The Supreme Court ruled in a 5-4 decision that the CFPB leadership structure violates the constitutional principle of separation of powers.

In Seila Law LLC v. CFPB, the Court, in an opinion by Chief Justice John Roberts, stated that "the CFPB's single-Director configuration is incompatible with our constitutional structure." The Chief Justice, joined by Justices Samuel Anthony Alito and Brett Kavanaugh, wrote that the "only constitutional defect we have identified in the CFPB's structure is the Director's insulation from removal [in 12 U.S.C. 5491(c)]." The majority found that provision to be severable from the other provisions of Dodd-Frank establishing the CFPB. On severability, four Justices (Justices Elena Kagan, Ruth Bader Ginsburg, Stephen Breyer and Sonia Sotomayor) who dissented on the primary holding concurred in the judgment.
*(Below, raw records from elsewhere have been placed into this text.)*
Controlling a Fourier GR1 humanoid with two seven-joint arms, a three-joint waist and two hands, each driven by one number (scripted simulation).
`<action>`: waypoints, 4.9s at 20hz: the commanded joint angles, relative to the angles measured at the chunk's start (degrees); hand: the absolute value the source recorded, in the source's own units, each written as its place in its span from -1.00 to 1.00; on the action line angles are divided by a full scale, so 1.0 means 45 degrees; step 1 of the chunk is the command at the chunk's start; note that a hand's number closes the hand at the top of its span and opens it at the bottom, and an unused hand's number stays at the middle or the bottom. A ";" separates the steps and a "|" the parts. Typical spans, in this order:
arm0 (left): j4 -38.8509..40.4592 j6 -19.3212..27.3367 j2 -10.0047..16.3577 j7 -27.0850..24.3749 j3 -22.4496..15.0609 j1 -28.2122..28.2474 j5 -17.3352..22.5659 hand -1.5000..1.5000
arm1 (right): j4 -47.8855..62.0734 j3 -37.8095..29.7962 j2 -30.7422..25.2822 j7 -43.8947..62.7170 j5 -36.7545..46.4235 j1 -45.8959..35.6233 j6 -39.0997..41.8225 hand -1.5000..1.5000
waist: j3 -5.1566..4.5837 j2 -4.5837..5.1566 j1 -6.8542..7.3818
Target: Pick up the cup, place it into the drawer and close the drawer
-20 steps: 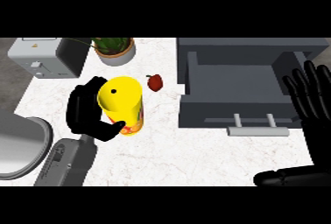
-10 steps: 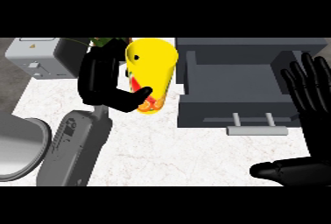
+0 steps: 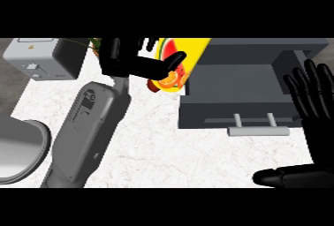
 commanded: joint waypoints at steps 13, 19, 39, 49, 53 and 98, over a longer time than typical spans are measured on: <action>0.6431 0.1573 -0.0236 -0.1291 -0.1024 -0.4242 0.1381 1.00 | 0.0540 0.0096 0.0073 -0.0712 -0.0023 0.0330 0.0466 -1.00 | 0.0001 0.0087 -0.0299; 0.8523 0.2096 -0.0237 -0.2174 -0.2075 -0.5440 0.2726 1.00 | 0.0644 -0.0519 -0.0383 -0.0157 -0.0562 -0.0592 0.0446 -1.00 | 0.0004 0.0151 -0.0539; 1.1080 0.3250 -0.0237 -0.2073 -0.6862 -0.6249 0.4627 -1.00 | 0.1363 -0.0524 -0.0498 -0.0814 -0.1024 -0.1069 0.1102 -1.00 | 0.0031 0.0404 -0.1392; 1.0362 0.2675 -0.0237 -0.2915 -0.6599 -0.6050 0.6200 -1.00 | 0.0711 0.0147 0.0183 -0.0756 -0.1061 -0.0225 0.0936 -1.00 | 0.0007 0.0274 -0.1074; 0.9828 0.2423 -0.0237 -0.3565 -0.5978 -0.6614 0.6818 -1.00 | 0.1061 -0.0453 -0.0232 -0.0109 -0.2127 -0.1007 0.1146 -1.00 | 0.0002 0.0198 -0.0705; -0.2868 -0.1392 0.7204 -0.2896 -0.1802 0.8167 0.8149 -1.00 | 0.7239 0.3672 -0.2435 -0.4627 1.0640 -0.1575 0.0532 -1.00 | -0.0007 0.0012 0.0346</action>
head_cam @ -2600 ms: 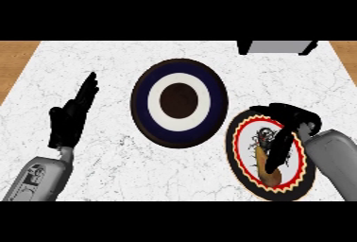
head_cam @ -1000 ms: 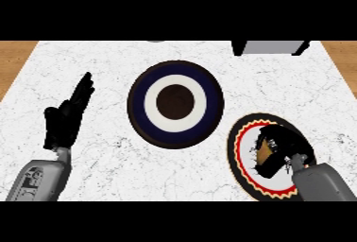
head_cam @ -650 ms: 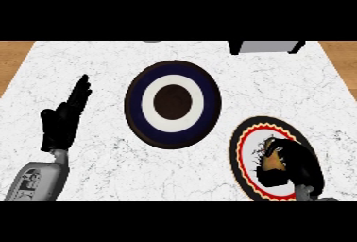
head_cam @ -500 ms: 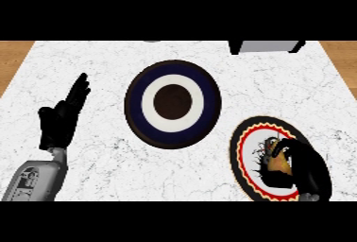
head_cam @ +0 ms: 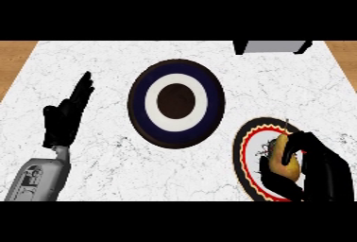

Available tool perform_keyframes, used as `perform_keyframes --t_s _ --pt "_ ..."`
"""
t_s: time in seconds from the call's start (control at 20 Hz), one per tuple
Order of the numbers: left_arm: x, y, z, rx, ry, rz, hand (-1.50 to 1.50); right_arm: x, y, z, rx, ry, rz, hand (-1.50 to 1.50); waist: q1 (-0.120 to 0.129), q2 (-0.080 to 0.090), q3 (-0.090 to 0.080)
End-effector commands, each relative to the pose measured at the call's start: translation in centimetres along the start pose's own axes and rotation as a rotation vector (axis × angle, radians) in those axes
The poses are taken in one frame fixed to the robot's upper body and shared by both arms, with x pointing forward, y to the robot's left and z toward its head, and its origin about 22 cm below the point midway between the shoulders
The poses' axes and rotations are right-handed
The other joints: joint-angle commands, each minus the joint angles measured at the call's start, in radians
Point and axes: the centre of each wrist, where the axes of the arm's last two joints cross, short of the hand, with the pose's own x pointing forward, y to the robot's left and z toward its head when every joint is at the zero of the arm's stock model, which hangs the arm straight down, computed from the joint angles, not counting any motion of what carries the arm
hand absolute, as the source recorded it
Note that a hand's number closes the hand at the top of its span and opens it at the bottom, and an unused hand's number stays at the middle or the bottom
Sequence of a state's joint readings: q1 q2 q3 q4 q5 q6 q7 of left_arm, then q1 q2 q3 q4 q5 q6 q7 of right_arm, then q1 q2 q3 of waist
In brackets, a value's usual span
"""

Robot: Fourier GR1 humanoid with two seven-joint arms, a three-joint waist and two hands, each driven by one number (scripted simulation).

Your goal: Pick the pear from the plate and place it in the plate

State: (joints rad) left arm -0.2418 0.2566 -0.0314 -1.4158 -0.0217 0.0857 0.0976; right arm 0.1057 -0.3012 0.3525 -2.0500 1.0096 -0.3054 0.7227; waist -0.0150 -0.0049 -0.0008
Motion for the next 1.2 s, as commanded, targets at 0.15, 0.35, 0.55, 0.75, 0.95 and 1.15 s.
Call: perform_keyframes --t_s 0.15,0.35,0.55,0.75,0.95,1.15 --pt "0.0 0.5 -0.1 -0.02 -0.007 0.014 0.0 5.3 0.4 -1.5 0.039 -0.093 -0.161 1.5 0.021 0.006 0.001" --pt "2.1 -1.5 -1.0 -0.028 -0.025 0.012 0.0 9.5 0.9 -4.9 0.094 -0.08 -0.198 1.5 0.024 0.006 0.001" --pt "0.4 -0.3 0.3 -0.05 -0.011 0.005 0.0 12.0 7.2 -4.4 0.136 -0.095 -0.2 1.5 0.036 0.007 0.001" --pt "1.5 -0.4 -1.4 -0.019 -0.024 0.013 0.0 12.8 9.1 -9.2 0.153 -0.09 -0.217 1.5 0.031 0.009 0.001" --pt "1.2 -1.7 -1.3 -0.025 -0.029 -0.007 0.0 14.8 11.3 -10.1 0.21 -0.074 -0.056 1.5 0.033 0.01 0.001" --pt "1.5 -0.4 -1.1 -0.04 -0.03 0.007 0.0 14.1 15.0 -11.0 0.26 -0.026 0.037 1.5 0.05 0.014 0.001"
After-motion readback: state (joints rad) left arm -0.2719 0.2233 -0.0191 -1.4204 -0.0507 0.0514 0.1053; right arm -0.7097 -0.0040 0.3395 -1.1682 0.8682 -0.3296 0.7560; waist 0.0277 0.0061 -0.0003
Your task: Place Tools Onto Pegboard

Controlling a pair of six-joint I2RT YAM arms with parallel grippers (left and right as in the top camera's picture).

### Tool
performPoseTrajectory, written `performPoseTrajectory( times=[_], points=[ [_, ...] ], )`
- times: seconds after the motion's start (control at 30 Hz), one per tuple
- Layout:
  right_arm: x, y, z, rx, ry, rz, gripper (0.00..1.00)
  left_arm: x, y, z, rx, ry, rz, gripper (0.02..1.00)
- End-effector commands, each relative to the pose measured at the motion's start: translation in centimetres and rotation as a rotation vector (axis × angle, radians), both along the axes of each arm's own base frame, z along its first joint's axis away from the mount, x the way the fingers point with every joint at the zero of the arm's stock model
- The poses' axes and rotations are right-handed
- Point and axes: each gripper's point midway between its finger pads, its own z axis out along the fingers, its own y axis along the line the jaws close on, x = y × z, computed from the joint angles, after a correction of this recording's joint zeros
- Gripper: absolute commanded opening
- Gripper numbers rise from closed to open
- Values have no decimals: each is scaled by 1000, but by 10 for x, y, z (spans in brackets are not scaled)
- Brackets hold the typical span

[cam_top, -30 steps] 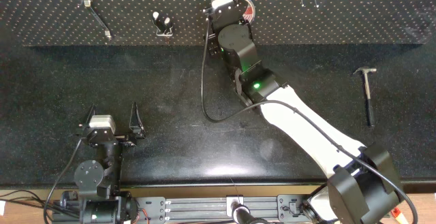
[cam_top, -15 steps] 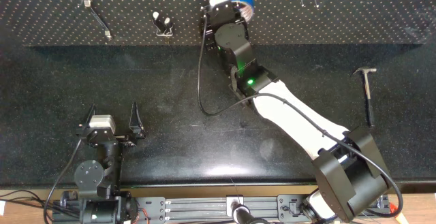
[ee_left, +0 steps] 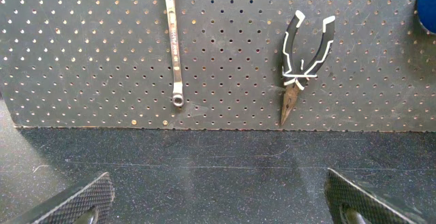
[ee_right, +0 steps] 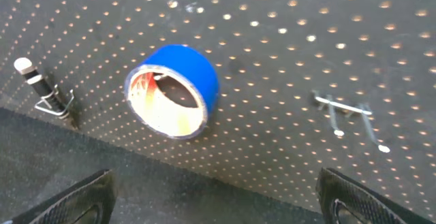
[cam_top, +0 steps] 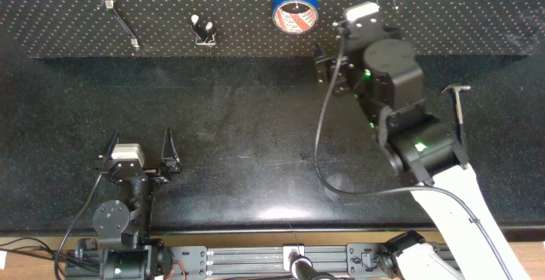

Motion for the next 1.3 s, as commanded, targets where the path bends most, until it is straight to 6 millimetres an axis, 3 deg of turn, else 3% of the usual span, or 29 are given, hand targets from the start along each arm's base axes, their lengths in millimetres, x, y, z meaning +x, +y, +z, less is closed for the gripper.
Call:
performPoseTrajectory(
  times=[0.03,0.2,0.37,0.57,0.67,0.73,0.8,0.9,1.1,1.23,1.3],
  points=[
    [-13,-43,-21,-6,28,-87,954,0,-3,-1,12,1,-16,996],
    [-49,-102,-51,54,-23,-208,954,0,-3,-1,12,1,-16,996],
    [-87,-140,-66,238,-67,-382,956,0,-3,-1,12,1,-16,996],
    [-107,-209,-157,382,303,-619,956,0,-3,-1,12,1,-16,996],
    [-120,-225,-199,422,476,-700,956,0,-3,-1,12,1,-16,996],
    [-120,-227,-211,338,523,-643,956,0,-3,-1,12,1,-16,996],
    [-125,-238,-215,281,539,-692,956,0,-3,-1,12,1,-16,996],
    [-138,-273,-208,275,515,-976,958,0,-3,-1,12,1,-16,996],
    [-125,-302,-202,182,553,-1083,958,0,-3,-1,12,1,-16,996],
    [-110,-298,-215,49,675,-1063,961,0,-3,-1,12,1,-16,996],
    [-90,-279,-224,2,730,-861,961,0,-3,-1,12,1,-16,996]
  ],
)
As a result, the CFPB director is removable at will by the President.

Commentary

As Justice Thomas summarizes in a concurring opinion, the Chief Justice's opinion effectively cabins the use of independent agencies, as contemplated from Humphrey's Executor (1935) to "multimember expert agencies that do not wield substantial executive power." Justice Thomas (not surprisingly for longtime readers of his writing) would have gone further and overruled Humphrey's. He questioned the very concept of "independent agencies" as a "fourth branch of Government." His opinion and Justice Kagan's dissent are good reads for constitutional and administrative law junkies in particular; each builds on longstanding (and well-articulated) views that present fundamentally different conceptions of the structure of our government.